Hux ließ seinen Blick über den Anblick schweifen, der sich ihm bot. „Sie hat alleine Snoke und die praetorianische Garde besiegt und dich besinnungslos geschlagen."

„Zweifelst du an meinen Worten?"

„Natürlich nicht." Hux wusste, dass Ren nicht die Wahrheit sagte, konnte sich aber auch nicht wirklich einen Reim darauf machen, was tatsächlich vor sich gegangen war. Sein Gefühl sagte ihm, dass Ren Snoke getötet hatte. Hatte er die Seiten gewechselt? Warum war er dann noch hier? Er versuchte in Rens Gesicht zu lesen, aber da sah er nur Hass und Rachedurst.

„Befiehl deinen Truppen, die Rebellen auf Crate anzugreifen. Allen Truppen."

Jetzt flammte auch Hux' Wut in ihm auf. Die Wut über Rens Arroganz, die Selbstverständlichkeit, mit der er sich über Hux stellte. Er bereute, dass er ihn nicht sofort getötet hatte. Warum hatte er gezögert? Warum war das nicht seine erste Handlung gewesen als er den Raum betreten hatte, anstatt sich in Gedanken über Snokes Schicksal zu verlieren?

„Wer gibt dir das Recht meine Truppen zu befehligen? Der Oberste Anführer ist tot."
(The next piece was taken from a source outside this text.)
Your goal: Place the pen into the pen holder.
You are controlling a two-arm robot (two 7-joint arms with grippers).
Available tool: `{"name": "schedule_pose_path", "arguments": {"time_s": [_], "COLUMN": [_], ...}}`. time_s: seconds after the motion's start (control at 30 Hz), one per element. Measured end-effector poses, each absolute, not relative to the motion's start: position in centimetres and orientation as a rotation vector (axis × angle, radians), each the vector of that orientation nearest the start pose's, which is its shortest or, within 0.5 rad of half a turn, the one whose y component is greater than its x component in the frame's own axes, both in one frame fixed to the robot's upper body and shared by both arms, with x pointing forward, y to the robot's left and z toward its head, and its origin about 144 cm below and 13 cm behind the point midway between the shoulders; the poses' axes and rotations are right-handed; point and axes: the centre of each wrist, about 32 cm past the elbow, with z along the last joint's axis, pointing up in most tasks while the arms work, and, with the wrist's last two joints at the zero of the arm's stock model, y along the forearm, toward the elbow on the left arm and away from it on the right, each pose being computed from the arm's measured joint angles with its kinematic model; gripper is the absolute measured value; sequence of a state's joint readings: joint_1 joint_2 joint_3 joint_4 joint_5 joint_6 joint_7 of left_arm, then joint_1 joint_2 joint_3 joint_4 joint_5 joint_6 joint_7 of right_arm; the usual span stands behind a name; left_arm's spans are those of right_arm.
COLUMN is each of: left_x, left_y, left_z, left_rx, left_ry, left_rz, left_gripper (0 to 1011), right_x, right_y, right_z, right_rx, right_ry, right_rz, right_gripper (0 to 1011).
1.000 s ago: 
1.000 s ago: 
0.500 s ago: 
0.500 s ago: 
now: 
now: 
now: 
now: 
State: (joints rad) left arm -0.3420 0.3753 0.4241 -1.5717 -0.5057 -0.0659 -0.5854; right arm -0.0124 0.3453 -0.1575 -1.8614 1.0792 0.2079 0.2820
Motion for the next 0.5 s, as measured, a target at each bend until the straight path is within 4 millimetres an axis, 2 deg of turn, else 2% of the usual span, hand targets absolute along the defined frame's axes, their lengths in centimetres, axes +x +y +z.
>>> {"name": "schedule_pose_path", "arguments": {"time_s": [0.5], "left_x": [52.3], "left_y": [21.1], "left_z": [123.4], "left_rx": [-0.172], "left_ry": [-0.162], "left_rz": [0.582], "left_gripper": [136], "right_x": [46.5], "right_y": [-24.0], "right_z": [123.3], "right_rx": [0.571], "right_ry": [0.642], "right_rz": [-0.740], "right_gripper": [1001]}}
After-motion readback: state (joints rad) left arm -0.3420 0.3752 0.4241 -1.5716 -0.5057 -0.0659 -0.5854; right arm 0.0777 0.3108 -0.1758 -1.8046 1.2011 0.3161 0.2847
Im nächsten Moment bereute er seine Worte, als sein Hals zusammengepresst und ihm die Luft zum Atmen genommen wurde. Es fühlte sich nicht an wie eine Hand, die sich um seinen Hals legte, sondern wie eine Kraft, die seine Atemwege von innen zusammenzog und ihn zu ersticken drohte. Es war lange her, dass er Kylos Macht am eigenen Körper gespürt hatte und soweit er sich erinnern konnte, hatte er sie bei ihm noch nie so derart drastisch angewandt. Wie hatte er vergessen können, mit wem er es zu tun hatte, welche rohe Kraft in Kylo steckte?
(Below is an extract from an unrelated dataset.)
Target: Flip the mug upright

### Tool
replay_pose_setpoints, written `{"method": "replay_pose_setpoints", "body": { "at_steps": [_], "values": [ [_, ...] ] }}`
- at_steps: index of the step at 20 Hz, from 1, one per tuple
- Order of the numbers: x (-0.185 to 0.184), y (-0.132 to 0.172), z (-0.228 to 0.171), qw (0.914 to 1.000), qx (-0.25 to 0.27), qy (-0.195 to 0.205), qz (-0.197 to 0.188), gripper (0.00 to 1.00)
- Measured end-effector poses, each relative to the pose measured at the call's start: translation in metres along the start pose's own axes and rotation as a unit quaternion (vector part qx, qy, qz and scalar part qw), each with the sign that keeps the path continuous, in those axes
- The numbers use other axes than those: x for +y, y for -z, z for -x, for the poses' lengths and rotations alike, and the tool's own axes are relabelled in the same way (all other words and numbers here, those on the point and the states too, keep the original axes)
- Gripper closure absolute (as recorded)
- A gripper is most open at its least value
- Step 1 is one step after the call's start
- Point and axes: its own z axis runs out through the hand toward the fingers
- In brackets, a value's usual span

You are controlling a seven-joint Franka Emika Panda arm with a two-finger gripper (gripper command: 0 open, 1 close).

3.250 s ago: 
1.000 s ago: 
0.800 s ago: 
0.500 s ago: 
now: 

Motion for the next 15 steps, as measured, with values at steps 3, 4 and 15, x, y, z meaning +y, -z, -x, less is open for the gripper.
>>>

„Der Oberste Anführer ist tot..." begann Kylo Ren.

„Lang lebe der Oberste Anführer", brachte Hux erstickt hervor. Im nächsten Moment konnte er wieder frei atmen. Dankbar sog er den Sauerstoff in seine Lungen und versuchte trotz seiner zitternden Knie stehen zu bleiben. Er würde sich nicht wieder so offen gegen Ren auflehnen.

Dann kam Ren auf ihn zu, blieb direkt vor ihm stehen und betrachtete ihn prüfend. „Zwing mich nicht mehr so etwas zu tun."

„Ja, Oberster Anführer."

Ren drehte sich von ihm weg und Hux schloss die Augen, erlaubte sich, eine Hand an seinen Hals zu legen. Ren hatte sich über ihn erhoben und damit war das eingetreten, was er immer befürchtet hatte.

Auf der anderen Seite glaubte er nicht, dass dieser ihn für das Ende der Supremacy zur Verantwortung ziehen würde, so wie Snoke es getan hätte. Kylo brauchte ihn. Er war ein Kämpfer, vielleicht auch ein Anführer und er war mächtig. Aber er war kein Stratege und Hux konnte sich nicht vorstellen, dass er die Bedürfnisse und Anforderungen einer Armee, geschweige denn einer ganzen Flotte im Blick haben würde. Hux' bisherige Position war weniger gefährdet als sie es unter Snoke gewesen wäre.

„Kommst du?" fragte Ren und drehte sich am Ausgang des Thronsaales zu ihm um. „Wir müssen dieses Schiff evakuieren."